Progress is also ongoing in building the infrastructure that needs to be in place for quantum to be truly useful once the power is available.

This involves creating quantum programming languages like Microsoft Q#, IBM Qiskit, or the open-source PennyLane, as well as operating systems.

And Microsoft recently announced a breakthrough with Majorana 1, the world’s first topological qubit processor. This processor uses an entirely new state of matter to dramatically improve qubit stability and scale—potentially enabling the integration of over a million qubits on a single chip, a major leap toward practical quantum computing.

Challenges certainly also remain around building out a human workforce that will be able to fully leverage it. This will require a big investment in education, skills, and training.

So we’re heading in the right direction along the path to quantum supremacy – the point where quantum computers can solve problems that classical computers simply can’t.

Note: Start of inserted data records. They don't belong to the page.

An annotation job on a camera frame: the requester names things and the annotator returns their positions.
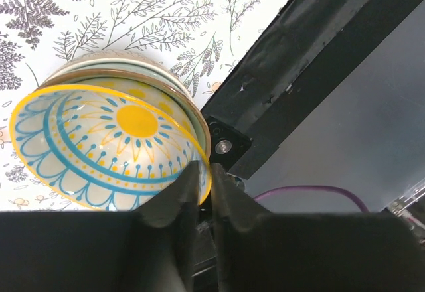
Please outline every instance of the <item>screw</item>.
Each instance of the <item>screw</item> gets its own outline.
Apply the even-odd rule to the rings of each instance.
[[[232,149],[232,143],[224,140],[219,141],[217,145],[215,145],[215,152],[219,155],[227,154]]]

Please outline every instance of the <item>stacked bowl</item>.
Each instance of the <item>stacked bowl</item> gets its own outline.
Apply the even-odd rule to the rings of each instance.
[[[132,210],[200,161],[199,203],[211,189],[208,126],[185,87],[134,52],[86,54],[21,100],[11,139],[53,190],[89,208]]]

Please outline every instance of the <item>wire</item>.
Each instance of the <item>wire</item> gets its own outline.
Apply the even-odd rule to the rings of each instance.
[[[266,192],[263,192],[262,194],[259,194],[258,196],[254,197],[255,201],[260,201],[264,198],[267,198],[269,196],[274,196],[275,194],[279,194],[281,192],[290,191],[290,190],[304,190],[304,191],[321,191],[321,192],[332,192],[334,194],[340,194],[349,200],[351,200],[361,212],[369,212],[369,209],[366,207],[365,203],[357,197],[352,192],[338,188],[333,186],[283,186],[279,188],[275,188]]]

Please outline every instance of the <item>white tablecloth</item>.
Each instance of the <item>white tablecloth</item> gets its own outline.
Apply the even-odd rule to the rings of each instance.
[[[0,210],[81,210],[16,156],[9,117],[67,60],[140,50],[201,108],[288,0],[0,0]]]

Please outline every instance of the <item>gray surface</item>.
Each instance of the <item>gray surface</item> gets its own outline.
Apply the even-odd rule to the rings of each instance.
[[[246,181],[246,192],[324,184],[346,188],[369,209],[382,210],[420,183],[425,177],[424,25],[422,3]],[[274,212],[356,211],[344,197],[314,192],[286,192],[262,204]]]

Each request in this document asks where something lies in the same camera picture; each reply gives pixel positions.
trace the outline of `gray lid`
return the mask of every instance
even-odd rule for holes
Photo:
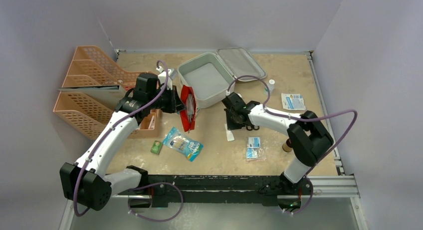
[[[234,77],[242,75],[253,75],[260,79],[267,76],[267,73],[258,65],[254,58],[243,48],[224,48],[217,50],[218,56],[233,73]],[[243,78],[240,81],[247,82],[256,80],[254,78]]]

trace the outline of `small green packet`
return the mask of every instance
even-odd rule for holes
[[[154,141],[153,146],[151,147],[150,152],[152,152],[153,154],[157,154],[159,155],[160,150],[162,149],[163,143],[160,141]]]

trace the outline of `white container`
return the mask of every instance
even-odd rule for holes
[[[263,79],[266,72],[243,48],[219,49],[216,53],[201,54],[178,66],[181,84],[194,90],[197,106],[210,107],[226,97],[229,84],[238,76],[254,75]],[[255,78],[243,78],[248,82]]]

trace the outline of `white wall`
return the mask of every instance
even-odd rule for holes
[[[314,54],[328,111],[359,113],[340,154],[372,230],[423,225],[422,13],[423,0],[343,0]]]
[[[341,0],[91,0],[115,48],[315,49]]]
[[[77,45],[113,50],[85,0],[0,0],[0,223],[58,229],[59,169],[89,141],[52,113]]]

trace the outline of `tabletop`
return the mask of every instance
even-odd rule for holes
[[[117,63],[127,71],[155,71],[156,61],[163,60],[168,68],[177,68],[199,53],[126,53],[121,52]],[[305,106],[322,116],[316,84],[306,55],[303,54],[253,54],[257,63],[267,72],[265,81],[275,80],[268,107],[282,110],[281,93],[299,93]],[[179,79],[174,80],[179,86]],[[242,95],[247,103],[255,100],[262,103],[266,99],[264,86],[259,81],[237,82],[235,92]],[[115,173],[134,165],[149,174],[171,175],[280,175],[294,158],[294,153],[282,150],[287,136],[276,131],[260,128],[257,131],[233,130],[234,141],[228,142],[224,124],[224,105],[219,102],[201,109],[196,117],[195,129],[186,133],[204,147],[197,158],[190,162],[183,154],[163,146],[159,155],[150,152],[155,140],[163,141],[172,127],[183,130],[177,114],[162,114],[160,135],[157,138],[127,139],[108,168]],[[247,137],[260,137],[265,159],[246,160]],[[310,173],[315,176],[336,176],[337,170],[333,155],[328,155]]]

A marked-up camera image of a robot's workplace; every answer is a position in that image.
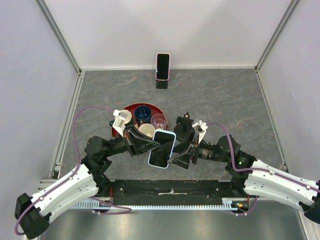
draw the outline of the cup
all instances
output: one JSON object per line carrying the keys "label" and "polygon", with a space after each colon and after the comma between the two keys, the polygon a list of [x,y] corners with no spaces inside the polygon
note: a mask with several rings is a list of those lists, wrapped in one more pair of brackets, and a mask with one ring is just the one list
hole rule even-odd
{"label": "cup", "polygon": [[146,105],[138,106],[134,110],[134,116],[138,126],[151,123],[151,108]]}
{"label": "cup", "polygon": [[168,121],[165,115],[161,113],[157,113],[151,117],[151,124],[154,126],[155,129],[162,129],[166,130]]}
{"label": "cup", "polygon": [[[132,119],[132,114],[130,111],[126,110],[126,109],[123,109],[120,111],[120,113],[125,113],[127,115],[126,119],[124,120],[124,124],[125,125],[129,125],[129,124],[134,124],[134,120]],[[115,122],[115,119],[114,118],[113,120],[109,121],[109,125],[110,127],[113,126],[114,122]]]}
{"label": "cup", "polygon": [[155,127],[152,126],[151,124],[145,123],[145,124],[142,124],[142,125],[139,127],[138,131],[139,131],[140,133],[143,133],[144,135],[152,138],[152,137],[154,136],[154,134],[155,134],[156,129],[155,129]]}

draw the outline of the mug
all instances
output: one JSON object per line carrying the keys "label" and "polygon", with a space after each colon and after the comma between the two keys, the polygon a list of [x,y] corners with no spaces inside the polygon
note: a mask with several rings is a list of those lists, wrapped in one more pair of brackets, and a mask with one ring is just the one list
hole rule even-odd
{"label": "mug", "polygon": [[155,127],[152,126],[151,124],[145,123],[145,124],[142,124],[142,125],[139,127],[138,131],[139,131],[140,133],[143,133],[144,135],[152,138],[152,137],[154,136],[154,134],[155,134],[156,129],[155,129]]}
{"label": "mug", "polygon": [[[134,124],[134,120],[132,119],[132,114],[130,111],[123,109],[120,111],[120,113],[125,113],[127,115],[126,119],[124,120],[125,125],[131,125],[131,124],[133,125]],[[116,117],[109,122],[110,127],[113,126],[115,119],[116,119]]]}
{"label": "mug", "polygon": [[146,105],[138,106],[134,110],[134,116],[138,126],[142,124],[150,124],[151,121],[151,108]]}

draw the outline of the pink smartphone
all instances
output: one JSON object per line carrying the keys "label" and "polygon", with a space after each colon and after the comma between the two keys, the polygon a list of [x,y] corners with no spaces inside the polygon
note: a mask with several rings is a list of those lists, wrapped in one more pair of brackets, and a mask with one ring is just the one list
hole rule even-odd
{"label": "pink smartphone", "polygon": [[156,55],[155,79],[158,81],[169,80],[170,54],[158,53]]}

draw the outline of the plate
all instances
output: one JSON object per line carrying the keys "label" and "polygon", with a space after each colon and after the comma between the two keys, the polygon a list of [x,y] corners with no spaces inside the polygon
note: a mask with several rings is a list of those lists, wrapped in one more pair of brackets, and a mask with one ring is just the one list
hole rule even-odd
{"label": "plate", "polygon": [[[151,115],[152,116],[155,115],[155,114],[163,114],[163,115],[165,115],[165,113],[159,107],[157,107],[155,105],[152,105],[150,103],[145,103],[145,102],[133,103],[133,104],[123,108],[125,110],[130,111],[130,113],[132,114],[133,125],[137,124],[137,120],[136,120],[136,117],[135,117],[135,110],[136,110],[137,107],[139,107],[141,105],[148,106],[151,109]],[[169,127],[169,124],[167,123],[165,130],[168,130],[168,127]],[[112,137],[115,137],[117,135],[117,133],[118,132],[112,127],[112,130],[111,130]]]}

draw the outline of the smartphone screen
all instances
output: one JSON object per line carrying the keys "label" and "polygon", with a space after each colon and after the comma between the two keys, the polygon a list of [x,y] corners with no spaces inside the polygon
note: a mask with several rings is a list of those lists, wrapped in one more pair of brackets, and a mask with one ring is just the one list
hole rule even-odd
{"label": "smartphone screen", "polygon": [[169,64],[170,54],[158,53],[156,56],[156,73],[155,78],[157,80],[168,80],[169,79]]}
{"label": "smartphone screen", "polygon": [[161,144],[150,152],[148,164],[159,168],[167,168],[168,160],[171,157],[173,151],[176,134],[170,131],[156,130],[153,136],[153,140]]}

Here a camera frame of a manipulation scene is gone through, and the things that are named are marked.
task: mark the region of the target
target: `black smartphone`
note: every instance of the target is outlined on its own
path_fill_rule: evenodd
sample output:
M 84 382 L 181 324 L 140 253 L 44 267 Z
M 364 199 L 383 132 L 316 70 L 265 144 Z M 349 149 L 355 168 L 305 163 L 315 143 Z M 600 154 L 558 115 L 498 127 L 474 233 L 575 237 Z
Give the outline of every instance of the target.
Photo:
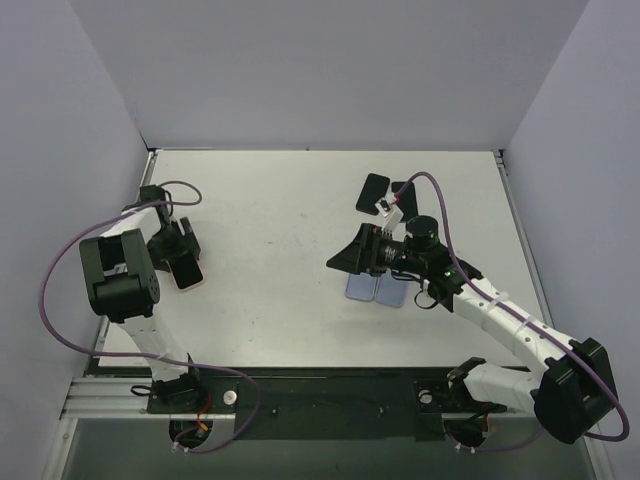
M 356 210 L 370 215 L 377 215 L 376 202 L 387 194 L 389 183 L 391 183 L 391 180 L 388 177 L 376 175 L 375 173 L 367 175 L 356 202 Z
M 393 182 L 391 184 L 391 191 L 396 193 L 405 183 L 406 182 Z M 418 200 L 416 200 L 416 187 L 413 183 L 410 183 L 407 189 L 400 195 L 398 206 L 403 213 L 402 220 L 400 220 L 401 222 L 408 222 L 413 217 L 418 216 Z

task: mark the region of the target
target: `white tabletop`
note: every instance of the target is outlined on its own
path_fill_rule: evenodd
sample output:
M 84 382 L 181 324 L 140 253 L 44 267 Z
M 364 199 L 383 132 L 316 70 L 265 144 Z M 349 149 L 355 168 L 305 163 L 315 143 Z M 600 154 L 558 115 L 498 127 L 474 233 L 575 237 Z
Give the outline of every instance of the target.
M 151 183 L 186 180 L 204 194 L 201 205 L 177 207 L 175 216 L 191 219 L 206 283 L 179 293 L 158 272 L 156 308 L 195 361 L 214 365 L 455 366 L 472 356 L 521 365 L 470 322 L 442 307 L 419 310 L 417 285 L 400 309 L 357 302 L 344 296 L 347 275 L 325 266 L 360 223 L 380 222 L 355 210 L 367 174 L 401 181 L 418 170 L 442 187 L 458 255 L 541 318 L 490 152 L 161 151 Z M 169 188 L 176 200 L 193 197 Z M 440 219 L 429 182 L 418 179 L 416 190 L 420 213 Z M 136 347 L 111 326 L 104 349 Z M 144 361 L 103 358 L 100 365 Z

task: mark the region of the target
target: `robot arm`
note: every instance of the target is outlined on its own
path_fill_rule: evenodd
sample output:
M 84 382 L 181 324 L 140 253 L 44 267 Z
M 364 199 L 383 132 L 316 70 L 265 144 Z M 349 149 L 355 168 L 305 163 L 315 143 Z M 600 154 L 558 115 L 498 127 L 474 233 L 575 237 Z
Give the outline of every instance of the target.
M 165 200 L 156 186 L 142 187 L 140 203 L 127 207 L 132 215 L 99 237 L 80 243 L 80 258 L 91 308 L 106 315 L 129 334 L 142 352 L 182 362 L 190 360 L 171 335 L 156 308 L 160 287 L 156 268 L 170 271 L 180 289 L 202 282 L 197 260 L 200 248 L 188 219 L 178 224 L 165 204 L 140 209 Z M 160 360 L 148 360 L 152 395 L 183 411 L 197 408 L 206 396 L 198 372 Z
M 471 358 L 452 370 L 450 394 L 461 408 L 482 408 L 486 402 L 535 413 L 543 427 L 564 443 L 573 443 L 612 410 L 610 400 L 586 372 L 558 346 L 536 335 L 507 311 L 513 308 L 526 323 L 572 349 L 600 376 L 615 394 L 613 374 L 606 350 L 593 339 L 578 342 L 533 318 L 506 299 L 505 294 L 467 262 L 458 259 L 467 277 L 480 291 L 497 296 L 487 301 L 459 274 L 446 246 L 438 237 L 438 222 L 418 216 L 406 224 L 404 241 L 393 240 L 393 229 L 402 218 L 389 194 L 378 203 L 383 226 L 362 224 L 356 238 L 327 262 L 329 268 L 351 274 L 378 276 L 387 269 L 417 275 L 427 294 L 452 313 L 478 325 L 509 349 L 528 372 L 491 365 Z

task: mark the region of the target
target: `bolt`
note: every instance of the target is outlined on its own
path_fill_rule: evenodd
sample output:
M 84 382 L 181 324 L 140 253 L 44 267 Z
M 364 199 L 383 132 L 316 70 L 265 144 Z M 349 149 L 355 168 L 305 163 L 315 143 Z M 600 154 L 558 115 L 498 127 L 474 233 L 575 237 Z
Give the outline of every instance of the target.
M 431 401 L 433 400 L 433 396 L 431 395 L 431 392 L 429 390 L 420 390 L 420 393 L 418 393 L 418 398 L 420 399 L 420 403 L 425 405 L 431 403 Z
M 227 390 L 226 392 L 224 392 L 224 395 L 222 396 L 222 401 L 224 402 L 224 404 L 229 406 L 236 403 L 237 399 L 238 399 L 238 394 L 233 390 Z

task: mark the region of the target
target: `wall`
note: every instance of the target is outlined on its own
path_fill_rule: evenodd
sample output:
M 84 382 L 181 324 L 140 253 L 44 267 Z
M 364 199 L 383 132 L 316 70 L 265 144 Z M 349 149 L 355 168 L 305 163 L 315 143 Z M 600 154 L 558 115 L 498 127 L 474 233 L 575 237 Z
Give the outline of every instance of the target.
M 632 426 L 608 445 L 623 479 L 640 451 L 638 18 L 637 0 L 591 0 L 506 152 L 557 326 L 609 351 Z M 619 424 L 610 414 L 606 433 Z
M 71 0 L 153 147 L 505 147 L 587 0 Z
M 35 479 L 86 361 L 40 324 L 40 276 L 73 233 L 133 198 L 146 149 L 65 0 L 3 1 L 0 65 L 0 477 Z M 88 344 L 97 323 L 75 251 L 48 307 Z

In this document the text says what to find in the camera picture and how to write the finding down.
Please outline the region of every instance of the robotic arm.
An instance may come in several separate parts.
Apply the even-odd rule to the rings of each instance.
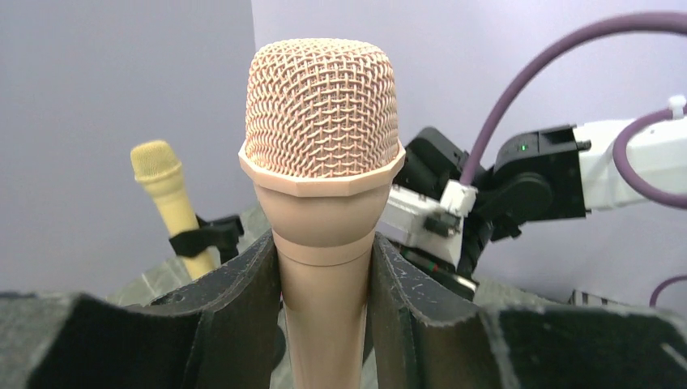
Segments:
[[[462,186],[467,153],[437,129],[424,128],[378,230],[403,256],[455,293],[472,299],[471,276],[489,241],[517,237],[528,221],[585,217],[649,201],[621,177],[612,158],[632,120],[591,122],[527,132],[506,141],[490,169]],[[687,119],[648,126],[628,144],[635,172],[667,192],[687,194]]]

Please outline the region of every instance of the black bracket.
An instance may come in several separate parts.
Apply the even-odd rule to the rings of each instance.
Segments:
[[[238,239],[244,234],[239,215],[211,221],[205,221],[199,216],[196,216],[196,219],[199,225],[197,229],[184,231],[169,238],[169,244],[176,255],[193,258],[213,246],[220,251],[222,264],[238,255]]]

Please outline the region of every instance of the black holder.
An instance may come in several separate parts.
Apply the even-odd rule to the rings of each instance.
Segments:
[[[238,255],[238,240],[244,229],[239,215],[205,221],[196,216],[199,227],[169,238],[176,255],[193,258],[209,247],[220,251],[220,262],[225,264]]]
[[[668,312],[476,306],[379,234],[369,282],[380,389],[687,386],[687,323]],[[0,387],[267,389],[280,291],[268,232],[149,306],[0,295]]]

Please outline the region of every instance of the yellow microphone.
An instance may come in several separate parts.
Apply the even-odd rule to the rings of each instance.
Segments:
[[[198,228],[198,219],[186,193],[181,162],[167,142],[153,140],[134,147],[131,166],[134,179],[151,196],[170,237]],[[182,259],[192,280],[215,270],[215,261],[207,250],[195,258]]]

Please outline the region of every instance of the table surface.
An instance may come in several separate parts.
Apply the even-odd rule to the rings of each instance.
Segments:
[[[241,222],[243,223],[245,234],[239,241],[239,252],[243,252],[270,228],[260,206],[252,207],[248,211],[241,213]],[[219,265],[219,255],[216,252],[215,260]],[[556,304],[556,302],[491,280],[479,279],[478,281],[480,282],[480,287],[477,289],[474,300],[478,305],[528,304],[531,306]],[[156,297],[180,288],[189,282],[191,282],[191,279],[184,268],[183,262],[177,257],[172,257],[144,272],[124,288],[106,297],[106,300],[120,306],[131,304],[145,305]],[[284,329],[284,312],[279,314],[279,325]],[[272,372],[270,388],[293,388],[288,353],[281,364]],[[361,378],[361,389],[372,388],[377,388],[377,365],[374,360],[374,351],[363,366]]]

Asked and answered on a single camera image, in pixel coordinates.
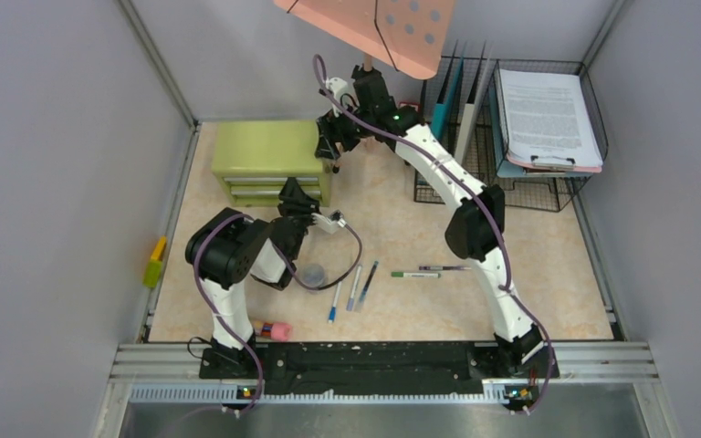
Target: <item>green drawer cabinet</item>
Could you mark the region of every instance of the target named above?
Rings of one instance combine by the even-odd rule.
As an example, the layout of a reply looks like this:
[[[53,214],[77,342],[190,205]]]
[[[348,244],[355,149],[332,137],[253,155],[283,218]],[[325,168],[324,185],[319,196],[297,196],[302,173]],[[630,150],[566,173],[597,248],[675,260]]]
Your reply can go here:
[[[289,176],[310,197],[328,206],[331,171],[313,156],[319,131],[314,120],[219,123],[211,172],[238,207],[277,205]]]

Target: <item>pink object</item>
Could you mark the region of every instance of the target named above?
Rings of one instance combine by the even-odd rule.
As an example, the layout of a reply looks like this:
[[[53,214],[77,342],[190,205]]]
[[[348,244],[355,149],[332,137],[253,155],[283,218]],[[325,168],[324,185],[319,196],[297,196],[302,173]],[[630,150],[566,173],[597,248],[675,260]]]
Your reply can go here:
[[[291,325],[285,322],[274,322],[270,330],[270,338],[278,342],[286,342],[291,336]]]
[[[285,322],[266,322],[251,319],[254,333],[262,338],[270,338],[278,342],[286,342],[291,336],[291,326]]]
[[[455,0],[274,1],[293,16],[416,79],[436,74],[455,5]]]

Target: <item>marker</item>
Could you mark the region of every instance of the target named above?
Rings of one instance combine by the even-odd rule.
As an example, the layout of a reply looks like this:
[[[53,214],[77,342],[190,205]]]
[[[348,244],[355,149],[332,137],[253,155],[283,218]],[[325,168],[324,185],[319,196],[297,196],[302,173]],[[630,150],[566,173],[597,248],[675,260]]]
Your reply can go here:
[[[418,266],[419,271],[468,271],[469,266]]]
[[[375,260],[374,265],[372,265],[372,270],[370,271],[370,276],[367,277],[367,282],[364,283],[364,289],[361,290],[361,296],[359,297],[359,305],[356,310],[361,312],[361,305],[364,304],[364,299],[367,297],[367,291],[370,290],[370,283],[372,282],[372,277],[374,272],[377,270],[378,261]]]
[[[391,276],[396,276],[399,278],[439,278],[442,274],[438,272],[402,272],[393,271]]]
[[[356,267],[356,277],[353,278],[353,289],[350,290],[350,297],[348,297],[348,306],[345,307],[345,310],[347,311],[352,311],[353,310],[353,299],[356,297],[356,287],[359,286],[359,277],[361,276],[361,265],[358,265]]]
[[[334,322],[334,317],[337,315],[337,300],[340,298],[340,289],[342,288],[342,282],[337,284],[337,288],[334,289],[334,300],[331,302],[331,310],[329,311],[329,322],[330,324]]]

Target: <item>gray wall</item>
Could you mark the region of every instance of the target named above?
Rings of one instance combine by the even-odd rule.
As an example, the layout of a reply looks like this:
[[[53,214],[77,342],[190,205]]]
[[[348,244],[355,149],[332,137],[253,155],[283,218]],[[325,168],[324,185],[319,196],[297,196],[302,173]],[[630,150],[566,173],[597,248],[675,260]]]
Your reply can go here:
[[[633,2],[591,69],[612,149],[584,189],[623,322],[701,436],[701,2]]]
[[[0,437],[91,434],[187,141],[115,2],[0,0]]]
[[[350,79],[361,52],[276,7],[272,0],[134,0],[168,67],[200,119],[314,118],[327,110],[310,65]],[[457,0],[448,34],[478,56],[582,60],[613,0]],[[397,99],[420,83],[381,68]]]

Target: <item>metal rail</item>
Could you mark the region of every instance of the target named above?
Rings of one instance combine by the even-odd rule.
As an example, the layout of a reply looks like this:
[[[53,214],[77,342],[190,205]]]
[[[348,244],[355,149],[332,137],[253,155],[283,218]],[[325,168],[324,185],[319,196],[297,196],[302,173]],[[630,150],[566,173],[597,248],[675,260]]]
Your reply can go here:
[[[493,342],[477,342],[493,346]],[[658,383],[659,375],[645,342],[555,342],[560,378],[552,384]],[[190,349],[202,355],[203,345]],[[111,367],[111,382],[186,383],[204,382],[198,377],[200,360],[186,345],[149,343],[121,345]],[[483,383],[525,384],[522,379],[484,379]]]

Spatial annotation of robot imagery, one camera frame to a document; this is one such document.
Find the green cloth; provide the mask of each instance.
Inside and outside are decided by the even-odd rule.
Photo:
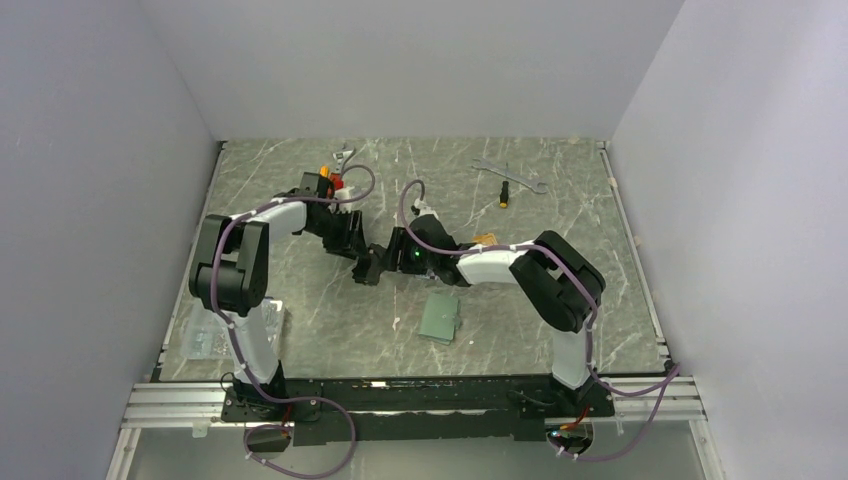
[[[450,345],[460,325],[458,298],[440,293],[431,293],[427,297],[418,335],[442,345]]]

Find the wall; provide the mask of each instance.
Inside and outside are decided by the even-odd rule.
[[[844,478],[848,5],[689,0],[613,137],[732,479]]]
[[[103,478],[215,160],[133,0],[0,7],[0,478]]]
[[[219,139],[609,138],[683,0],[141,0]]]

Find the adjustable wrench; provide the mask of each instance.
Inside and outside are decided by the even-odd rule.
[[[539,177],[525,178],[521,175],[516,175],[505,168],[495,165],[485,158],[475,158],[472,162],[471,168],[476,168],[477,170],[488,170],[492,173],[496,173],[502,177],[526,186],[534,193],[548,193],[548,187],[546,186],[547,182],[542,181]]]

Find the tabletop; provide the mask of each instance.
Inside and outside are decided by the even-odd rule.
[[[343,143],[358,151],[350,164],[371,167],[373,193],[363,212],[367,243],[386,246],[398,225],[404,185],[420,178],[426,200],[457,243],[492,233],[500,243],[554,230],[604,276],[595,361],[602,373],[662,370],[656,332],[626,229],[596,142],[555,138],[259,139],[225,143],[208,213],[234,214],[296,187],[303,172],[331,165]],[[548,193],[511,183],[510,204],[498,207],[502,178],[470,168],[485,157],[512,172],[540,176]],[[368,186],[351,171],[348,185]],[[411,204],[412,195],[407,203]],[[279,345],[290,378],[350,378],[549,373],[552,329],[515,285],[451,287],[438,280],[383,273],[379,285],[354,283],[352,260],[328,255],[304,233],[271,246],[268,295],[283,300]],[[421,338],[430,293],[459,298],[462,326],[450,345]],[[189,360],[178,348],[192,298],[185,288],[162,365],[161,380],[217,379],[230,360]]]

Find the yellow object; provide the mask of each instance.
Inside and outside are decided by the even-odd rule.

Although “true” quantum might not be immediately around the corner, I don’t think it will be long before we can at least start to see it making a difference in our lives.

Conclusion

Quantum computing is an exciting and rapidly evolving field with the potential to revolutionize industries from AI to drug discovery. While there are still significant engineering challenges to overcome, significant strides have been made in recent years. With the development of new types of qubits, improved error tolerance, and breakthroughs in infrastructure, we’re heading in the right direction towards practical quantum computing.

FAQs

• What is the current state of quantum computing?
  • The current state of quantum computing is often referred to as the NISQ era, characterized by low fault tolerance, high rates of error, and extreme sensitivity to interference.
• What are the challenges in developing practical quantum computers?
  • Adding new qubits is a complex engineering problem, and qubits have to be isolated from the outside world and frozen to extremely low temperatures.
• What are the potential applications of quantum computing?
  • Solving complex problems in AI, drug and materials discovery, and cyber security, among others.
• When can we expect to see practical quantum computing?
  • While it’s difficult to predict exactly, significant progress is being made, and we can expect to see practical quantum computing in the near future.